Edgewood works to keep sediment from Tahoe

Edgewood Creek is getting an overhaul to improve water quality. Photos/Kathryn Reed

Edgewood Creek is getting an overhaul to improve water quality. Photos/Kathryn Reed

By Kathryn Reed

Playing in the rough has taken on a whole new meaning at Edgewood Tahoe.

The Stateline golf course looks like a construction zone these days. And that’s because it is one.

By December 2016 the 154-room Edgewood Lodge should be open. There will also be 40 cabin units along the eighth and ninth fairways that will be fractional ownership. The lodge will include a 120-seat restaurant, adventure center, spa, fitness center and lakefront pool.

Right now much of the golf course appears to be more dirt than grass. Work on the lodge will resume in the spring.
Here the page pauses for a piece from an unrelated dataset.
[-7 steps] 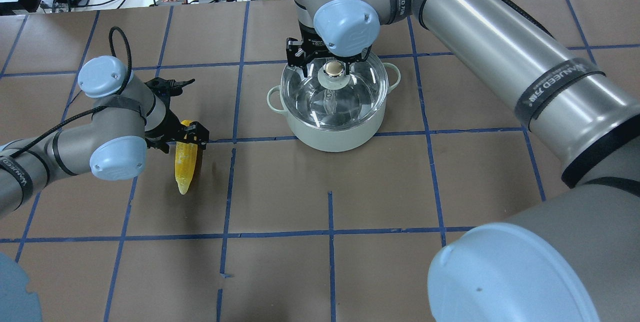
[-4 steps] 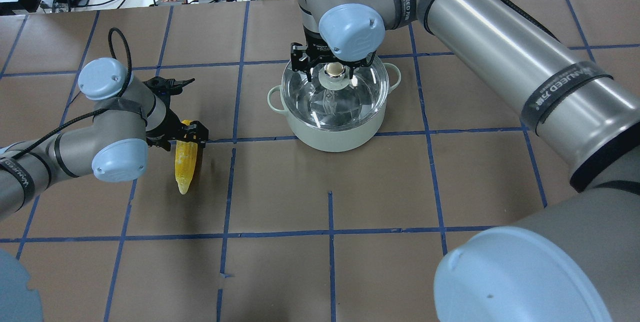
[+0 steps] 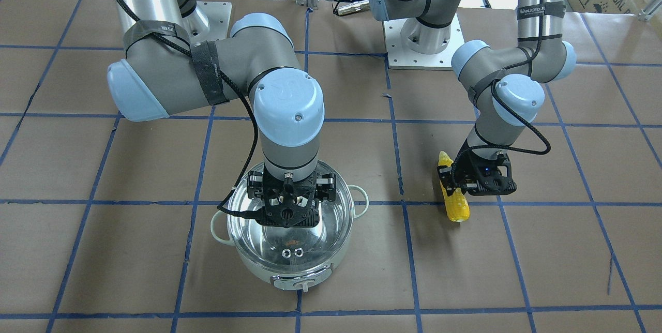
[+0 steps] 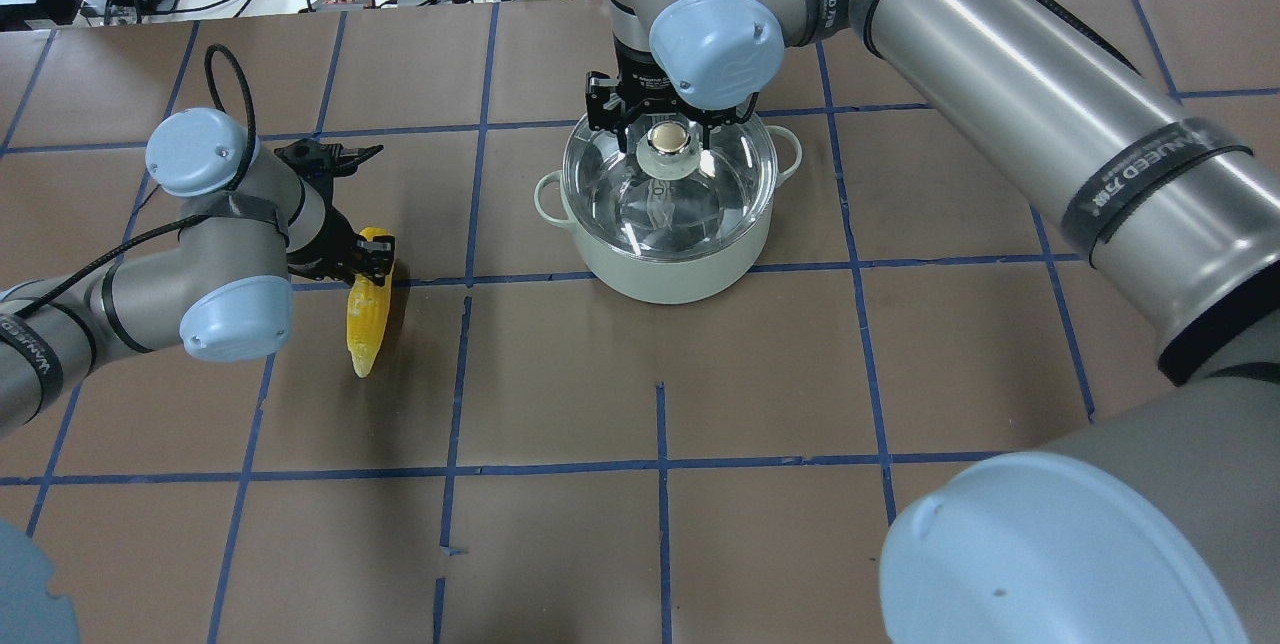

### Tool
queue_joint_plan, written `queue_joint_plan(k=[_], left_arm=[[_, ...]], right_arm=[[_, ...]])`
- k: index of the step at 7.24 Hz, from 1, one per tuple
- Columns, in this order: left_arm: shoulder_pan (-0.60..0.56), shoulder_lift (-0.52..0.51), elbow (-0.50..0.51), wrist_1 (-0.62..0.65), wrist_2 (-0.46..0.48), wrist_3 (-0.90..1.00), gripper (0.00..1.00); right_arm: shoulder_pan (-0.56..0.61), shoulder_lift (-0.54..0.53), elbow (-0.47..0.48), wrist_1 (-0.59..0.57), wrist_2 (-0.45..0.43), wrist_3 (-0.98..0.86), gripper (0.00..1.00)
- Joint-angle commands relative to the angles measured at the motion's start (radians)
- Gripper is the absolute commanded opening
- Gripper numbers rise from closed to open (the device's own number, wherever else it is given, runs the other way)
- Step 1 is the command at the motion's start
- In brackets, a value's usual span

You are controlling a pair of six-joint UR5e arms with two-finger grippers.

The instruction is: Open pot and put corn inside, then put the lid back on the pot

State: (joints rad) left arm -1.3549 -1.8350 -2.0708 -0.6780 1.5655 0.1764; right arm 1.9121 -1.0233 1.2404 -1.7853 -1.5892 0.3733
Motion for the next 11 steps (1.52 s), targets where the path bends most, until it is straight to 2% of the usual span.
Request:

Work on water quality projects will continue through the winter.

“The best time to perform creek enhancements is during periods of low flow,” Lew Feldman, attorney representing Edgewood Tahoe, told Lake Tahoe News. “It includes increased storage capacity of ponds that act as a catchment basin and expansion of wetlands. It will occur over this winter period, which from an environmental perspective is the safest time to undertake these enhancements.”

That is the work that can be seen from Highway 50. Mounds of dirt have been piling up.

It is Edgewood Creek that is getting so much attention. It is at the bottom of the 4,000-acre Kingsbury Watershed.

Holes 7, 8, and 9 will be tweaked to accommodate Edgewood Lodge.

Holes 7, 8, and 9 will be tweaked to accommodate Edgewood Lodge. The clubhouse is in the background.

That dirt being taken out of the ponds is called “dredge spoils”. The plan is to keep as much of it as possible on the property to be used for the hotel and golf course hole realignments.

When the project is done it’s estimated that more than 400,000 pounds of sediment will be captured each year, with another 50,000 pounds of fine sediment. This means all those particles will not be reaching Lake Tahoe.

Future dredging will be necessary because sediment will always flow downhill to Edgewood.

Feldman called this the largest private water quality improvement project in the basin’s history.

While he wouldn’t give the exact dollar amount, he said it is costing several million dollars. The project is expected to be finished by spring before the runoff starts.

On the other side of the golf course holes 7, 8 and 9 are being worked on. Nine should be done next year. It will have a lakefront finish. Seven and eight will be finished the following year.